*** Block opens ***
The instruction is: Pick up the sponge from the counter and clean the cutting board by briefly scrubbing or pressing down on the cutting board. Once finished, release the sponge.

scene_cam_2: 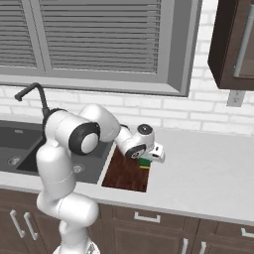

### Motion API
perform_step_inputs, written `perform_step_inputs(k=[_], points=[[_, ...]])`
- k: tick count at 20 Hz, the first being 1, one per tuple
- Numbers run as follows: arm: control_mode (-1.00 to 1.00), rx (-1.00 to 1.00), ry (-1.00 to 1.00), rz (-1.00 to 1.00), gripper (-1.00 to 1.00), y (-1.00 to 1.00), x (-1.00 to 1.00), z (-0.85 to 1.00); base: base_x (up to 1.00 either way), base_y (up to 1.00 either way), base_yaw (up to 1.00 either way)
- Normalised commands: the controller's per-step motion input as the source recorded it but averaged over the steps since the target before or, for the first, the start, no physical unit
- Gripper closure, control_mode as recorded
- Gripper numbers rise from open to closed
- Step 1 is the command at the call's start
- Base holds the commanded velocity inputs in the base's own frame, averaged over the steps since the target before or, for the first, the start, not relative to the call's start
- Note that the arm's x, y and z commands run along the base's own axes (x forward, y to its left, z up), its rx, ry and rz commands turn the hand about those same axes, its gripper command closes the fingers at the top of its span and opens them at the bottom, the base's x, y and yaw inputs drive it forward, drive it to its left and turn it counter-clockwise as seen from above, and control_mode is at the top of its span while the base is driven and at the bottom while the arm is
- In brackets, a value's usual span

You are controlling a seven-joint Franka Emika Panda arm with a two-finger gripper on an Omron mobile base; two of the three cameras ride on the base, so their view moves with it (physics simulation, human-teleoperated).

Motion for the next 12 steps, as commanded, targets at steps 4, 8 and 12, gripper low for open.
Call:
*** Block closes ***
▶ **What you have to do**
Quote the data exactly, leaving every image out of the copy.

▶ **Answer for this exercise**
The instruction is: Pick up the sponge from the counter and clean the cutting board by briefly scrubbing or pressing down on the cutting board. Once finished, release the sponge.

scene_cam_2: 

### Motion API
perform_step_inputs, written `perform_step_inputs(k=[_], points=[[_, ...]])`
- k: tick count at 20 Hz, the first being 1, one per tuple
- Numbers run as follows: arm: control_mode (-1.00 to 1.00), rx (-1.00 to 1.00), ry (-1.00 to 1.00), rz (-1.00 to 1.00), gripper (-1.00 to 1.00), y (-1.00 to 1.00), x (-1.00 to 1.00), z (-0.85 to 1.00); base: base_x (up to 1.00 either way), base_y (up to 1.00 either way), base_yaw (up to 1.00 either way)
- Normalised commands: the controller's per-step motion input as the source recorded it but averaged over the steps since the target before or, for the first, the start, no physical unit
- Gripper closure, control_mode as recorded
- Gripper numbers rise from open to closed
- Step 1 is the command at the call's start
- Base holds the commanded velocity inputs in the base's own frame, averaged over the steps since the target before or, for the first, the start, not relative to the call's start
- Note that the arm's x, y and z commands run along the base's own axes (x forward, y to its left, z up), its rx, ry and rz commands turn the hand about those same axes, its gripper command closes the fingers at the top of its span and opens them at the bottom, the base's x, y and yaw inputs drive it forward, drive it to its left and turn it counter-clockwise as seen from above, and control_mode is at the top of its span while the base is driven and at the bottom while the arm is
- In brackets, a value's usual span

You are controlling a seven-joint Franka Emika Panda arm with a two-finger gripper on an Omron mobile base; two of the three cameras ride on the base, so their view moves with it (physics simulation, human-teleoperated).

Motion for the next 12 steps, as commanded, targets at steps 4, 8 and 12, gripper low for open.
Call:

The exercise has been answered, and the work is done.